Start of Exercise input
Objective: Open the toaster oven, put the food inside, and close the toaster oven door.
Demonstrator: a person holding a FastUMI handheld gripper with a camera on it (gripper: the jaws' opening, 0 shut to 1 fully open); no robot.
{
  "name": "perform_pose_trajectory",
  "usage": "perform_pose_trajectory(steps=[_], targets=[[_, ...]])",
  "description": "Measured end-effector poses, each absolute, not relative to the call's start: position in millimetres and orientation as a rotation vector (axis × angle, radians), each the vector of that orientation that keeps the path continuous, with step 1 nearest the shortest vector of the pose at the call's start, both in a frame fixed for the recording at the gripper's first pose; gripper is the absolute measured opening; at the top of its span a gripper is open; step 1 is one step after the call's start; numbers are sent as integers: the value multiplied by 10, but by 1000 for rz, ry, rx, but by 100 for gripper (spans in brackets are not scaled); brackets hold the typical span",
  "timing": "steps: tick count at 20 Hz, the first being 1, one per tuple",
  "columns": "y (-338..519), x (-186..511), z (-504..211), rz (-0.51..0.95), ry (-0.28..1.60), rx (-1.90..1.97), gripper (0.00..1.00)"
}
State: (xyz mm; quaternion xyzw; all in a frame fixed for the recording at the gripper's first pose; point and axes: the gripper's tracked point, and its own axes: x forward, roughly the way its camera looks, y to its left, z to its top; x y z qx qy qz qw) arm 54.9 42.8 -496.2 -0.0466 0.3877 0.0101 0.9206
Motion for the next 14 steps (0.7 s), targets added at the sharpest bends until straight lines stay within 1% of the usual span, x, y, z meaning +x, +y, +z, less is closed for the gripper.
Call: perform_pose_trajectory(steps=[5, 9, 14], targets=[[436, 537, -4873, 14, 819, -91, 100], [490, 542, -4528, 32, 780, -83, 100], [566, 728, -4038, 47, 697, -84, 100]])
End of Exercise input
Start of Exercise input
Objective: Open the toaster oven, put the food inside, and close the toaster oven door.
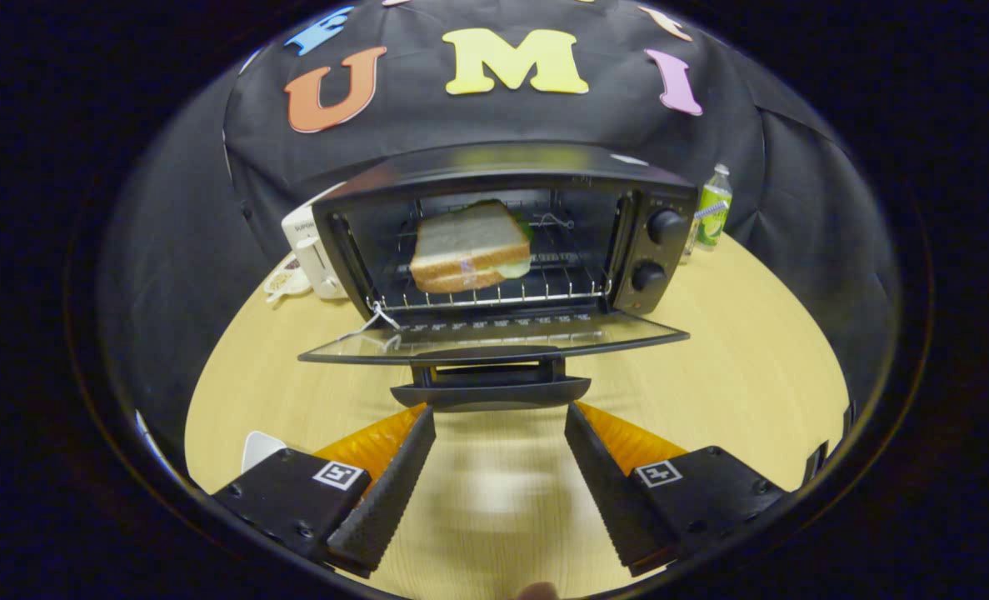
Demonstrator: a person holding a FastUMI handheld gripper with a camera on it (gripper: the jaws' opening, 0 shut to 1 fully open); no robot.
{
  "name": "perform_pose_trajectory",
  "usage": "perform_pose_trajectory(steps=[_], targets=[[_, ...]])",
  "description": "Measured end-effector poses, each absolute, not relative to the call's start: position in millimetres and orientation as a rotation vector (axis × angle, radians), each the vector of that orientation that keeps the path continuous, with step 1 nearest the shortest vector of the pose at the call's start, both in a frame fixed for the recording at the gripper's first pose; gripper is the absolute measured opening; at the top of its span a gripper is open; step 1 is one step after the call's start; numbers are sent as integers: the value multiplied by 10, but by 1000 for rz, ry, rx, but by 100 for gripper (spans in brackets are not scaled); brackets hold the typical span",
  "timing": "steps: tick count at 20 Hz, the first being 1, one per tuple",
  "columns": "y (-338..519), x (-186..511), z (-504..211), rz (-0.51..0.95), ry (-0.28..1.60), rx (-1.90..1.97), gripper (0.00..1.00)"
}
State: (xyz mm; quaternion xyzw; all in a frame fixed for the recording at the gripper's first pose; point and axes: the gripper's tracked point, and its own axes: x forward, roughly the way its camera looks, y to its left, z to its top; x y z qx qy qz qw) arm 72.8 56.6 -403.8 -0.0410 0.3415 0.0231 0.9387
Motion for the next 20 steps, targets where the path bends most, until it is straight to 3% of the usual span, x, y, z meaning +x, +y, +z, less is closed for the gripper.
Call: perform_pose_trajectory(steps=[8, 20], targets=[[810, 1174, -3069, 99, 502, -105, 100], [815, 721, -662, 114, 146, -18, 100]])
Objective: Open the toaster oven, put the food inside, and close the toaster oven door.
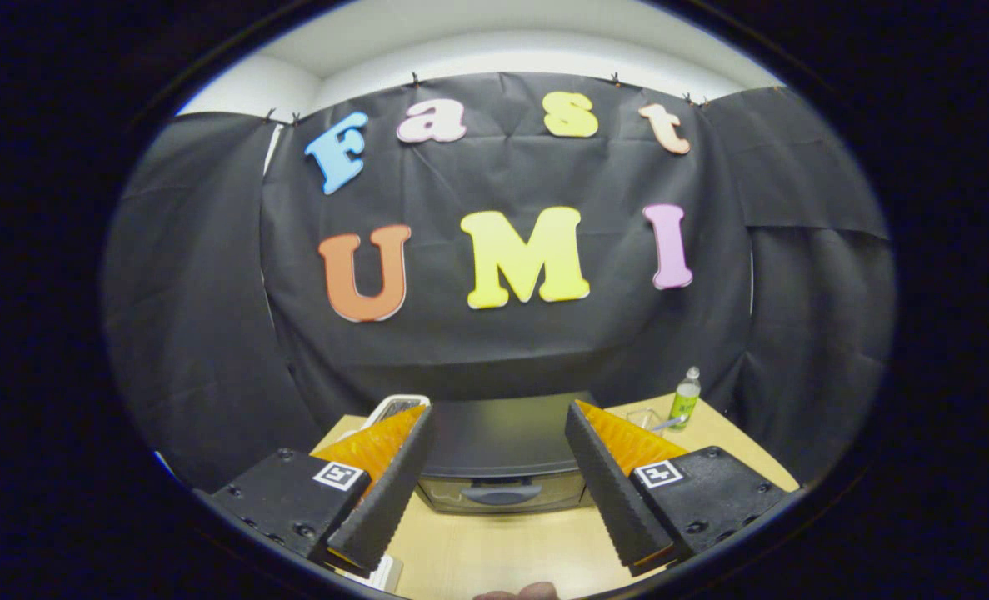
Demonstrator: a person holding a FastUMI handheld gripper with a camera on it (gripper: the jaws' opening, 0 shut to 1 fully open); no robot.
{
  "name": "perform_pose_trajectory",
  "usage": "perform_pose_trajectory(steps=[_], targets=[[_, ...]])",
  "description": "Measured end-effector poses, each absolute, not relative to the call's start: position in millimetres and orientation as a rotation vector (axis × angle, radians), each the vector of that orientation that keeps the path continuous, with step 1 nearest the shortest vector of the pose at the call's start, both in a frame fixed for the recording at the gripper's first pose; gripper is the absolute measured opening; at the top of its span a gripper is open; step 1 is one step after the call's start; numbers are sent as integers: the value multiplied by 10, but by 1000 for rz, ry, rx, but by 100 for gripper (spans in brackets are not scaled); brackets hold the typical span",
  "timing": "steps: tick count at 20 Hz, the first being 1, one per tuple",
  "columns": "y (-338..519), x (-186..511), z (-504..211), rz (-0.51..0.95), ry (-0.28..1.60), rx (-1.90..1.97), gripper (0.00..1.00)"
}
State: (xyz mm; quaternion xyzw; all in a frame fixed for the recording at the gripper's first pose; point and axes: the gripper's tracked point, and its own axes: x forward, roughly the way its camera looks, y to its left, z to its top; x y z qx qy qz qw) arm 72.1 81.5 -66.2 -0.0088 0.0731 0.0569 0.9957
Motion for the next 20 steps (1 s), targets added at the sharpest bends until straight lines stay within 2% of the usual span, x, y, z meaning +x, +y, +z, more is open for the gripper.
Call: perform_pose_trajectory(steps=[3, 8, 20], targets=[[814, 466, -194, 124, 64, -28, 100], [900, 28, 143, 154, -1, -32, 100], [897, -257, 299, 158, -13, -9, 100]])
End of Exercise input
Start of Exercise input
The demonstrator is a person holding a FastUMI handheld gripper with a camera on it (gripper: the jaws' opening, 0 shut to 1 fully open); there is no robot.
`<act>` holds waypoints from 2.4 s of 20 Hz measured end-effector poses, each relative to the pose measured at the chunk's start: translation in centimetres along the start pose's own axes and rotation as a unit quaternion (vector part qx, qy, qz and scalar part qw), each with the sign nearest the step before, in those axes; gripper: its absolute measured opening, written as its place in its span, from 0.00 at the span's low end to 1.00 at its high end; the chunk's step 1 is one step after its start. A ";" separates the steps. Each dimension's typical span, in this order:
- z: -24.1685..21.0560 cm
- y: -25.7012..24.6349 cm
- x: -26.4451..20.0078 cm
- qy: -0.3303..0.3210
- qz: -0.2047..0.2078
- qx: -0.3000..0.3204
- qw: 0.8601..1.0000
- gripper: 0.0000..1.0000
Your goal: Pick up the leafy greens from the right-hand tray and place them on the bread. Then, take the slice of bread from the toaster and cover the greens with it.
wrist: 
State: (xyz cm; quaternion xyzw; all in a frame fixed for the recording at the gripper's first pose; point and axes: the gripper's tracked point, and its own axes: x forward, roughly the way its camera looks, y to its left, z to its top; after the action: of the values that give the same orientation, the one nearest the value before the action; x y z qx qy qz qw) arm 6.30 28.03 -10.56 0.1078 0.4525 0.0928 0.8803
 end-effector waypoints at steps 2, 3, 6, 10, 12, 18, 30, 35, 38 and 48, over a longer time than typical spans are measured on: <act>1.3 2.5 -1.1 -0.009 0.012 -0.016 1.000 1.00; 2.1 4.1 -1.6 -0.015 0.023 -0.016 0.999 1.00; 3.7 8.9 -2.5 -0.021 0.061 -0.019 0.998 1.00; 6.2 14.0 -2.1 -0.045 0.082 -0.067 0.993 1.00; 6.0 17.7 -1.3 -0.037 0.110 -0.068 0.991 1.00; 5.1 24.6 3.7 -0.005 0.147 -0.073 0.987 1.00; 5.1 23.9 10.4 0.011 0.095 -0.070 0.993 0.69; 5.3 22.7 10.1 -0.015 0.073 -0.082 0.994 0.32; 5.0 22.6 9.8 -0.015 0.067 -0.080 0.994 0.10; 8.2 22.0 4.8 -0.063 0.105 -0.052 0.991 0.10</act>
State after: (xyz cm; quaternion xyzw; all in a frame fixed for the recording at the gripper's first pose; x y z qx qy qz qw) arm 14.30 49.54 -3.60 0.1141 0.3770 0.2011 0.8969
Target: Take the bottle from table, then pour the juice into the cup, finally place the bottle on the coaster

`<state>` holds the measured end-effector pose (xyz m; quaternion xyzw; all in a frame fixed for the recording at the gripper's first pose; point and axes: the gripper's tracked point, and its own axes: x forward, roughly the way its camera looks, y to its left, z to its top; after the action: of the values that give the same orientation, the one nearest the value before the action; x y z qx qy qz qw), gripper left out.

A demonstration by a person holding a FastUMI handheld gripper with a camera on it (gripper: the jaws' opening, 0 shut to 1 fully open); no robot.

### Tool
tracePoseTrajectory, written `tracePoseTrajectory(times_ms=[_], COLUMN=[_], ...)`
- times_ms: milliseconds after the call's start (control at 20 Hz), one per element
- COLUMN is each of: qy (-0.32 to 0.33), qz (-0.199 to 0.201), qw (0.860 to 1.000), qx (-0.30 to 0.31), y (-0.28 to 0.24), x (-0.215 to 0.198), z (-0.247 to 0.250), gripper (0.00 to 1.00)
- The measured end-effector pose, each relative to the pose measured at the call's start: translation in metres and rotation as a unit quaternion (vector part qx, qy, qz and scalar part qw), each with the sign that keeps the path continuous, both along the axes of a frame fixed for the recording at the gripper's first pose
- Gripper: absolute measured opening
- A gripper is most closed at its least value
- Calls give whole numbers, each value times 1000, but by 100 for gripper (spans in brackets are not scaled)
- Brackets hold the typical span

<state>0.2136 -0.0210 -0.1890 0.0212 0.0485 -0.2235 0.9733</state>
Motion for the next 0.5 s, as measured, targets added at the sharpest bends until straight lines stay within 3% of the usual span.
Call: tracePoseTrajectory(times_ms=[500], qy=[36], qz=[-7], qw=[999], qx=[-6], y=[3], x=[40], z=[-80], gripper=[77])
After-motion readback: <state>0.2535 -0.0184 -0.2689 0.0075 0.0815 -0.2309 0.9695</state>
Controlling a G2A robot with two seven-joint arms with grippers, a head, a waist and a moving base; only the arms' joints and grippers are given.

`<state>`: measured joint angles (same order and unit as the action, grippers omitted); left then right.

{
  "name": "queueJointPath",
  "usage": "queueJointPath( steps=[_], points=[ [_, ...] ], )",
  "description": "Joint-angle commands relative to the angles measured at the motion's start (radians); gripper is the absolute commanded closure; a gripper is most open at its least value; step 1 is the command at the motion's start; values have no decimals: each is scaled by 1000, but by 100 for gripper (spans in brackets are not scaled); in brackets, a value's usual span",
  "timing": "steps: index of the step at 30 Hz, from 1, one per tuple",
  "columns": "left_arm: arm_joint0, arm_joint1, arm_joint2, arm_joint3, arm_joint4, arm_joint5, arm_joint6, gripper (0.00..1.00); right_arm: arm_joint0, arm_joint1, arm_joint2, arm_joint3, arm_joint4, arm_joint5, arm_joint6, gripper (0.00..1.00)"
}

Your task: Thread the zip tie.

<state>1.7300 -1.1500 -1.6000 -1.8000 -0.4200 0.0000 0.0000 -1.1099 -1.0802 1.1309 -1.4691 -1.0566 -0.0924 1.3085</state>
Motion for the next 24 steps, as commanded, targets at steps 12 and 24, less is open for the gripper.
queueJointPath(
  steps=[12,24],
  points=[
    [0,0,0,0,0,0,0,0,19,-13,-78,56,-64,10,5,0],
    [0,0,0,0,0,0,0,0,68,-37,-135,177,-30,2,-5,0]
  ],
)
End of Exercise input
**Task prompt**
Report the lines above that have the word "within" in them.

**Response below**
Motion for the next 14 steps (0.7 s), targets added at the sharpest bends until straight lines stay within 1% of the usual span, x, y, z meaning +x, +y, +z, less is closed for the gripper.
Motion for the next 20 steps (1 s), targets added at the sharpest bends until straight lines stay within 2% of the usual span, x, y, z meaning +x, +y, +z, more is open for the gripper.
Motion for the next 0.5 s, as measured, targets added at the sharpest bends until straight lines stay within 3% of the usual span.

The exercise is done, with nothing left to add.